Good morning, Portland. Link time.

jade_sturms.jpg
Jade Sturms

First up is this week's feature, out in print as of yesterday, about a Portland entrepreneur helping people with online dating: "We are now in an era when a person’s app blurb and the quality of their photographs dictate social currency."

Portland Police Chief Danielle Outlaw was sworn in on Monday. We interviewed her Tuesday, asking about her first priorities, assistant chiefs, cops who don't live in Portland, policing protests, and body cameras.

The city, in union contract negotiations, is winning authority to drug test its workers, we reported yesterday.

Big housing policy news from Portland City Council yesterday:

Well before an hours-long hearing on those two proposals this morning, it was clear Portland City Council would extend the housing emergency by 18 months—a move that allows officials to disregard zoning rules when siting homeless shelters—and extend Portland's mandatory renter relocation law until next April. The law requires landlords to pay tenants between $2,900 and $4,500 when they issue a no-cause eviction, or cause a tenant to move because of a rent hike of 10 percent or higher.

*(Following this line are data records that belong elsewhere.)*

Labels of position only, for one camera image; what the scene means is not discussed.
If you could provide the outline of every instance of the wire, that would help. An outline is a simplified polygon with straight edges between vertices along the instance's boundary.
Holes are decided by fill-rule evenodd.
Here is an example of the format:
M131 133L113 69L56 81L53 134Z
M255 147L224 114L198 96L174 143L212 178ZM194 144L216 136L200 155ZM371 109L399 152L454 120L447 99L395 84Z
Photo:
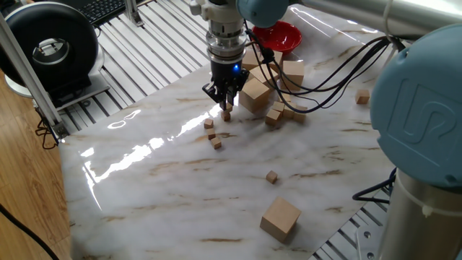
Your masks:
M343 97L344 93L345 93L345 90L347 89L348 85L353 81L355 80L356 78L358 78L359 76L361 76L363 73L365 73L372 65L374 65L374 63L382 56L382 54L385 52L385 50L387 49L387 46L382 50L382 52L380 52L380 54L375 58L375 60L369 64L369 66L366 67L366 69L364 69L363 71L361 71L358 75L354 76L351 80L349 80L347 82L347 84L345 85L344 87L344 90L341 92L339 98L337 98L332 104L326 106L326 107L323 107L323 108L330 108L331 106L335 105L341 97Z
M256 52L256 49L255 49L255 44L252 44L252 48L253 48L253 52L257 58L257 61L258 61L258 66L261 70L261 73L262 75L264 76L266 82L268 82L268 85L269 87L272 87L274 88L277 93L278 93L278 96L279 96L279 99L290 109L292 109L293 111L297 112L297 113L311 113L313 111L316 111L318 110L319 108L324 108L324 106L329 103L342 89L345 90L345 87L353 80L355 79L356 77L358 77L360 74L362 74L363 72L365 72L365 70L361 73L359 73L359 75L357 75L356 77L354 77L354 75L377 53L379 52L380 50L384 49L386 46L388 46L391 42L387 39L387 37L385 36L382 36L382 37L379 37L379 38L376 38L374 40L371 40L369 43L366 43L364 46L362 46L356 53L354 53L352 56L350 56L333 74L331 74L326 80L324 80L324 82L322 82L320 85L318 85L317 87L315 88L308 88L308 87L303 87L303 86L300 86L299 84L296 84L295 82L293 82L285 73L284 71L281 69L280 65L274 60L274 52L269 49L269 48L264 48L264 46L261 44L260 40L255 36L255 34L249 30L248 28L248 25L247 25L247 21L244 20L244 25L245 25L245 29L246 29L246 33L248 34L250 40L256 42L256 45L258 45L258 47L260 48L261 50L261 54L263 56L263 61L260 62L259 58L258 58L258 54ZM359 62L357 63L357 65L353 68L353 70L343 79L341 80L339 83L335 84L334 86L332 87L327 87L327 88L324 88L324 89L321 89L322 86L324 86L330 79L332 79L341 69L343 69L354 57L358 56L361 52L363 52L366 48L370 47L370 50L359 60ZM285 79L287 79L289 82L291 82L292 84L294 84L295 86L298 86L300 87L301 89L305 90L304 92L298 92L298 93L292 93L290 90L289 91L285 91L285 90L280 90L277 86L277 82L276 82L276 79L273 75L273 72L269 66L269 63L275 63L276 64L276 67L277 69L280 71L281 75L282 75L282 81L284 82ZM263 71L263 68L261 66L261 64L266 64L266 68L269 72L269 76L270 76L270 79L271 81L268 79L268 77L266 76L266 73ZM307 97L302 97L301 95L305 95L305 94L309 94L311 92L327 92L327 91L330 91L330 90L333 90L333 92L321 103L319 103L317 100L315 101L317 106L313 107L313 108L310 108L310 109L307 109L307 110L300 110L300 109L297 109L297 108L294 108L291 104L289 104L285 99L284 97L282 96L282 93L287 93L287 94L290 94L290 95L294 95L294 96L297 96L299 98L305 98L305 99L308 99Z
M56 137L54 136L54 134L52 132L50 132L49 130L49 125L48 125L48 122L46 121L46 118L42 117L42 115L39 113L38 111L38 108L35 109L35 111L38 113L38 115L40 116L40 122L38 123L37 125L37 129L35 130L35 135L38 136L38 137L41 137L43 136L43 141L42 141L42 148L45 149L45 150L51 150L53 149L54 147L57 147L57 143L58 143L58 140L56 139ZM54 140L55 140L55 143L53 144L52 147L46 147L45 146L45 141L46 141L46 136L47 135L51 135Z
M386 199L376 199L376 198L365 198L365 197L362 197L364 196L365 194L369 194L371 192L374 192L374 191L377 191L381 188L385 188L386 186L391 186L393 184L393 182L396 180L396 168L394 168L392 171L391 171L391 174L390 174L390 178L386 181L383 181L375 186L372 186L370 188L366 188L364 191L360 191L358 193L356 193L355 195L353 195L353 200L355 201L361 201L361 202L380 202L380 203L385 203L385 204L390 204L390 201L389 200L386 200Z
M45 250L45 252L51 257L51 259L59 260L59 258L53 252L53 250L51 250L51 248L45 242L43 242L43 240L38 235L36 235L28 227L26 227L19 220L17 220L11 213L8 212L8 210L6 210L3 207L2 204L0 204L0 213L2 213L3 216L5 216L11 223L17 226L20 230L22 230L24 233L30 236L39 246L43 248L43 250Z
M385 6L385 10L383 10L383 26L385 28L385 36L387 39L392 43L390 37L390 29L388 28L388 16L390 16L391 6L393 5L393 0L388 0L387 5Z

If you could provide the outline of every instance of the metal cylinder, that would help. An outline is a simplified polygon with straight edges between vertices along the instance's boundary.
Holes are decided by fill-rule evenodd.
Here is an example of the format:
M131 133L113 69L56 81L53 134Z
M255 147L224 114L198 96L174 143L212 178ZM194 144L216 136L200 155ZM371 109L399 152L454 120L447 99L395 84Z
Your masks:
M361 25L385 31L383 12L390 0L302 0L307 6ZM388 16L391 35L416 40L427 33L462 22L459 0L394 0Z
M462 249L462 194L398 170L378 259L454 260Z

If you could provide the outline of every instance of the power cord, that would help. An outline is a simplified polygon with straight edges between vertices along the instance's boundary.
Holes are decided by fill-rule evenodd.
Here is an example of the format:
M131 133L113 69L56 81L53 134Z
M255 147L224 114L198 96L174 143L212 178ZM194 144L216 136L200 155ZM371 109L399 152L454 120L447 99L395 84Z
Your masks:
M59 260L59 258L55 255L53 250L45 243L43 240L36 235L33 231L31 231L28 227L22 224L19 220L17 220L8 210L6 210L2 204L0 204L0 213L3 214L11 223L17 226L20 230L30 236L39 246L45 250L45 252L51 257L53 260Z
M352 198L355 201L361 201L361 202L380 202L380 203L390 204L390 201L386 199L365 198L363 196L365 194L369 194L371 192L377 191L381 188L385 188L386 186L388 186L388 190L390 191L390 195L391 195L391 192L393 191L393 183L395 182L395 180L396 180L396 168L394 168L391 171L390 178L388 178L388 180L383 181L370 188L366 188L364 191L360 191L356 193L355 195L353 195Z
M366 70L368 70L372 64L374 64L377 60L378 60L378 57L372 62L371 65L369 65L365 70L363 70L362 72L360 72L359 74L355 75L376 53L379 53L381 50L382 52L379 54L379 57L380 55L382 55L382 53L384 52L385 48L391 43L386 36L383 36L383 37L379 37L379 38L376 38L374 40L371 40L369 43L365 44L364 46L362 46L356 53L354 53L351 57L349 57L331 76L329 76L326 80L324 80L324 82L322 82L320 85L318 85L317 87L315 88L308 88L308 87L303 87L303 86L300 86L298 84L295 84L295 82L293 82L285 73L284 71L281 69L280 65L274 60L274 52L270 49L270 48L264 48L263 45L261 44L260 40L255 36L255 34L249 30L248 28L248 25L247 25L247 21L244 21L244 25L245 25L245 29L246 29L246 33L248 34L249 38L251 39L252 42L255 42L256 45L258 45L258 47L260 48L261 50L261 54L263 56L263 61L260 62L260 59L258 58L258 54L256 52L256 49L255 49L255 44L252 44L252 49L253 49L253 52L256 56L256 59L258 61L258 66L260 67L260 70L261 70L261 73L262 75L265 77L265 80L269 83L269 86L274 88L277 92L278 92L278 95L281 99L281 101L289 108L291 108L293 111L295 112L298 112L298 113L311 113L313 111L316 111L318 110L319 108L328 108L328 107L331 107L333 104L335 104L339 99L337 99L336 101L334 101L333 104L331 105L328 105L326 107L326 104L331 101L342 89L345 90L346 87L348 86L348 84L356 79L359 75L361 75L362 73L364 73ZM397 42L397 44L401 44L402 43L399 41L399 40L393 40L393 42ZM343 80L341 80L338 84L335 84L334 86L332 87L327 87L327 88L324 88L324 89L321 89L322 86L324 86L330 79L332 79L340 70L342 70L354 57L358 56L361 52L363 52L366 48L370 47L370 50L361 58L361 60L358 62L358 64L353 68L353 70L346 76L346 78L344 78ZM278 68L278 70L281 72L281 76L282 76L282 81L284 82L285 80L288 80L289 82L291 82L292 84L300 87L301 89L305 90L303 92L297 92L297 93L293 93L292 91L288 90L280 90L278 87L277 87L277 82L274 78L274 75L273 73L271 72L270 70L270 66L269 66L269 63L271 62L274 62L276 64L276 67ZM266 67L269 71L269 74L270 74L270 78L271 78L271 81L269 81L268 77L266 76L266 73L263 72L263 68L262 68L262 64L266 64ZM302 95L305 95L305 94L309 94L311 92L327 92L327 91L331 91L333 90L332 94L330 94L322 103L319 103L317 100L313 100L313 99L310 99L310 98L307 98L307 97L303 97ZM284 97L282 96L282 93L286 93L286 94L289 94L289 95L294 95L294 96L297 96L299 98L305 98L305 99L309 99L309 100L312 100L312 101L315 101L317 106L315 106L314 108L311 108L311 109L307 109L307 110L299 110L297 108L294 108L293 106L291 106L285 99Z
M45 150L51 150L53 149L54 147L57 147L58 145L58 140L56 139L55 135L50 132L50 127L48 125L48 122L46 120L46 118L44 118L40 112L38 111L38 108L35 109L35 111L38 113L38 115L40 116L40 122L38 123L37 125L37 129L35 130L35 135L38 136L38 137L41 137L43 136L43 141L42 141L42 148L45 149ZM46 141L46 137L47 135L51 135L54 140L55 140L55 143L53 144L52 147L46 147L45 146L45 141Z

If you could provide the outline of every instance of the small wooden cube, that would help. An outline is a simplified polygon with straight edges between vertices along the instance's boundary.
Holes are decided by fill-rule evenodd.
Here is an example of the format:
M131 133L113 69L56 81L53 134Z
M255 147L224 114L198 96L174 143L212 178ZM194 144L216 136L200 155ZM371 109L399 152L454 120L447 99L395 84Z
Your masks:
M279 66L282 68L282 52L280 51L274 51L274 60L279 64ZM277 73L279 73L279 70L277 69L277 66L274 62L271 62L269 66Z
M307 108L301 105L297 105L298 110L306 111ZM294 121L303 124L305 122L306 114L305 113L298 113L294 111Z
M270 171L268 174L266 174L266 180L271 184L274 184L277 181L277 173Z
M369 90L358 90L356 92L356 104L367 104L370 98Z
M211 120L210 118L206 119L205 122L204 122L204 128L205 129L214 128L214 121Z
M302 212L281 197L277 197L261 218L260 228L283 243Z
M261 60L261 54L257 51L258 58ZM247 48L245 56L243 58L243 68L250 71L251 69L258 66L257 58L252 48Z
M229 103L226 103L226 112L230 113L232 111L232 105Z
M302 61L284 61L284 73L289 79L301 86L305 76L305 65ZM284 78L284 84L289 90L300 90L300 87L292 84L287 78Z
M295 103L292 103L292 102L288 102L288 103L294 108L297 107ZM292 109L290 109L288 106L285 106L284 111L282 111L282 116L284 116L285 118L294 118L294 113L295 112Z
M281 112L270 109L266 114L265 123L270 126L276 126L279 119L281 119Z
M207 129L206 133L209 140L212 140L213 138L217 137L217 135L215 134L215 130L213 129Z
M271 107L271 109L282 112L282 111L284 111L285 106L286 105L284 103L274 101L273 106Z
M229 120L231 120L231 114L230 114L230 112L222 111L222 119L223 119L223 121L225 121L225 122L228 122Z
M274 86L274 82L271 79L271 75L269 73L268 67L266 65L261 65L261 68L263 69L263 72L266 75L266 78L268 79L268 81L266 81L265 76L261 73L261 69L260 69L259 66L252 69L252 70L250 70L250 74L248 75L248 79L249 80L250 79L258 79L261 83L263 83L269 89L273 90L273 88L270 87L270 85ZM271 70L271 73L273 74L274 80L277 81L278 78L279 78L279 75L273 69L270 68L270 70Z
M222 140L220 140L218 137L215 137L212 140L210 140L210 143L212 143L214 149L218 149L222 146Z
M287 102L290 102L290 95L289 94L286 94L286 93L282 93L282 97L287 101ZM279 95L277 95L277 100L279 102L282 102L282 99Z
M259 111L268 104L269 89L258 79L252 79L245 83L239 93L239 104L247 108L251 113Z

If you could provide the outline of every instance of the black cable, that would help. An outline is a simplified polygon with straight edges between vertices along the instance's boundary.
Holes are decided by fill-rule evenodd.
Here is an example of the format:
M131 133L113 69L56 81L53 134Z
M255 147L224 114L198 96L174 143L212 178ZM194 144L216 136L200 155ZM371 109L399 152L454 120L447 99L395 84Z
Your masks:
M337 84L338 86L336 86L336 89L333 91L333 93L331 95L329 95L329 97L327 97L320 105L318 105L318 106L316 106L314 108L307 109L307 110L299 110L297 108L294 108L282 97L281 90L279 88L273 87L272 85L270 85L270 86L272 86L278 92L278 95L281 98L281 100L291 110L293 110L293 111L295 111L297 113L311 113L313 111L318 110L319 108L322 108L326 103L328 103L330 100L332 100L332 98L334 98L335 95L337 95L337 93L342 89L342 87L349 81L349 79L353 76L353 74L356 73L367 61L369 61L380 49L386 47L388 44L390 44L388 42L388 40L382 40L382 41L378 42L376 45L374 45L365 54L365 56L359 61L359 63L355 66L355 68L352 70L352 72L345 79L343 79L339 84ZM269 69L269 64L266 64L266 65L268 67L269 74L270 74L273 82L276 84L274 76L273 76L271 70Z
M40 116L40 122L38 123L37 125L37 129L35 130L35 135L38 136L38 137L41 137L43 136L43 141L42 141L42 148L45 149L45 150L51 150L53 149L54 147L57 147L58 145L58 140L57 138L55 137L55 135L53 134L53 132L50 132L50 126L48 125L48 122L46 120L46 118L42 117L42 115L40 114L40 112L38 111L38 108L35 109L35 111L38 113L38 115ZM46 137L47 135L51 135L54 140L55 140L55 143L53 144L52 147L46 147L45 146L45 141L46 141Z
M341 92L340 96L330 105L326 106L326 107L322 107L322 108L330 108L331 106L335 105L341 97L343 97L344 93L345 93L345 90L347 90L347 87L348 85L353 81L355 80L356 78L358 78L359 76L361 76L363 73L365 73L372 65L374 65L374 63L382 56L382 54L385 52L385 50L387 49L388 46L386 46L382 52L380 52L380 54L375 58L375 60L369 64L369 66L366 67L366 69L364 69L363 71L361 71L358 75L354 76L352 79L350 79L347 84L345 85L344 87L344 90Z
M362 197L364 196L365 194L368 194L368 193L371 193L371 192L374 192L374 191L377 191L381 188L385 188L386 186L390 186L391 184L393 184L393 182L396 180L396 168L394 168L392 171L391 171L391 174L390 174L390 178L386 181L383 181L375 186L372 186L370 188L366 188L364 191L360 191L358 193L356 193L355 195L353 195L353 200L355 201L361 201L361 202L380 202L380 203L385 203L385 204L390 204L390 201L389 200L386 200L386 199L376 199L376 198L365 198L365 197Z
M255 41L257 43L257 45L260 47L261 49L261 52L262 52L262 56L263 56L263 63L266 64L267 66L267 69L269 71L269 74L270 74L270 77L271 77L271 80L272 80L272 83L268 80L268 78L266 77L266 74L263 72L263 69L261 67L261 62L259 61L258 59L258 55L256 53L256 49L255 49L255 46L252 45L252 48L253 48L253 52L257 58L257 61L258 61L258 65L260 67L260 70L261 70L261 73L262 75L265 77L265 80L268 82L269 86L270 87L273 87L277 92L278 92L278 95L279 95L279 98L281 99L281 101L290 109L292 109L293 111L295 112L298 112L298 113L310 113L310 112L313 112L313 111L316 111L318 110L319 108L322 108L326 103L328 103L330 100L332 100L335 95L337 95L337 93L339 93L339 91L346 85L348 84L349 80L353 77L353 75L361 69L361 67L367 62L369 61L378 51L380 51L382 48L388 46L390 44L390 42L388 41L388 39L386 37L379 37L379 38L376 38L374 40L371 40L369 43L367 43L365 46L363 46L360 50L358 50L353 56L351 56L350 58L347 59L347 61L345 61L330 77L328 77L328 79L326 79L323 83L321 83L319 86L315 87L314 89L309 89L309 88L306 88L306 87L303 87L303 86L299 86L298 84L295 84L294 82L292 82L290 79L287 78L287 75L286 75L286 78L291 81L292 83L294 83L295 85L299 86L300 88L303 88L305 90L307 90L306 92L299 92L297 94L293 94L292 92L289 91L289 93L291 93L292 95L295 95L295 96L300 96L300 95L304 95L304 94L308 94L310 92L325 92L325 91L329 91L329 90L334 90L334 92L326 99L324 100L321 104L319 104L317 102L317 106L315 106L314 108L311 108L311 109L308 109L308 110L299 110L299 109L296 109L294 107L292 107L290 104L288 104L288 102L282 97L282 93L287 93L286 91L284 90L280 90L278 87L277 87L277 82L274 78L274 75L272 74L271 70L270 70L270 67L269 67L269 63L270 62L274 62L276 64L276 66L278 67L278 69L280 70L280 72L282 73L282 75L284 75L284 72L281 70L280 66L278 65L278 63L274 60L274 53L271 49L267 49L267 48L264 48L259 39L255 36L255 34L253 34L253 32L251 30L248 29L248 25L247 25L247 22L244 21L244 25L245 25L245 28L246 28L246 32L247 34L249 35L250 39ZM322 90L319 90L320 87L322 87L325 83L327 83L327 81L329 79L331 79L337 72L339 72L346 64L348 64L348 62L350 62L355 56L357 56L359 53L361 53L363 50L365 50L366 47L372 45L373 43L376 43L363 57L362 59L358 62L358 64L355 66L355 68L348 74L348 76L346 78L344 78L343 80L341 80L338 84L334 85L333 87L329 87L329 88L326 88L326 89L322 89Z
M45 252L51 257L53 260L59 260L59 258L55 255L55 253L51 250L51 248L43 242L41 238L38 237L34 232L32 232L28 227L22 224L19 220L17 220L11 213L6 210L2 204L0 204L0 213L3 214L11 223L17 226L20 230L30 236L39 246L45 250Z

Both of extensions passed unanimously, amid widespread consensus that, yes, Portland's housing market is still leaving too many people behind, and, yes, the homelessness crisis isn't getting better despite a vastly improved network of social services in recent year.

In the Oregonian: "Three former Portland Boy Scouts filed a $21 million lawsuit Wednesday against the Boy Scouts of America and the local Cascade Pacific Council, alleging they were molested in the 1970s by their Scout leader who was allowed unfettered access to boys despite past abuses. The lawsuit is the latest alleging negligence by the Boy Scouts regarding convicted pedophile Calvin Malone."

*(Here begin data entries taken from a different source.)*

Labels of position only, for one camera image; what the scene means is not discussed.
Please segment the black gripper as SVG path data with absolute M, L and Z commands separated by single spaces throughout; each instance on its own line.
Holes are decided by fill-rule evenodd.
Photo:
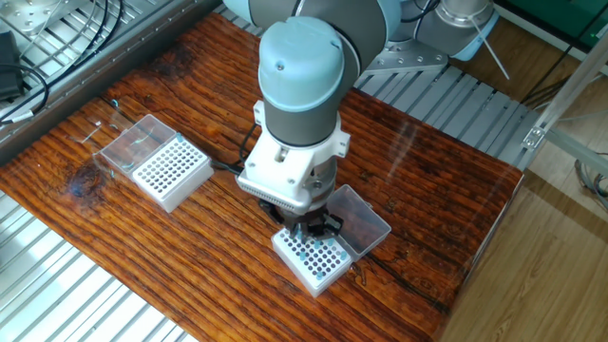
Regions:
M 308 233 L 313 237 L 338 235 L 343 226 L 343 219 L 328 214 L 326 205 L 304 215 L 284 210 L 268 201 L 261 201 L 259 207 L 275 224 L 287 229 L 291 236 L 296 235 L 300 231 L 299 224 L 304 223 L 308 224 Z

"Three girls have been arrested on suspicion of being involved in a series of strong-arm carjackings, according to Portland police," the O reports. "They were arrested after crashing a stolen SUV during a police chase that began late Tuesday, police said in a news release. Detectives learned the trio was "involved" in the carjackings — and at least one cellphone robbery — since the middle of September."

The Portland Tribune wrote about the $285.4 million affordable housing bond that Portland voters approved: "The Stakeholder Advisory Group convened to draft the framework recommended not only where the funds should be spent, but who should live in the 1,300 units to be preserved or built. Priority is placed on communities of color, families, the homeless and those at risk of becoming homeless."

TriMet ridership is down because "Land use planning and the concentration of densities have had an impact we haven't thought about," chair Bruce Warner said, as quoted by the Tribune.

Fuck these people: "US Attorney General Jeff Sessions has reversed a federal government policy that said transgender workers were protected from discrimination under a 1964 civil rights law, according to a memo on Wednesday sent to agency heads and US attorneys," Buzzfeed reports. "The memo reflects the Justice Department's aggression toward LGBT rights under President Trump and Sessions, who reversed Obama-era guidance that protects transgender students after a few weeks in office. Last month, Sessions filed a brief at the Supreme Court in favor of a Christian baker who refused a wedding cake to a gay couple. And last week, the department argued in court that Title VII doesn't protect a gay worker from discrimination, showing that Sessions will take his view on Title VII into private employment disputes."

Bad person likes bad person. The party of law and order.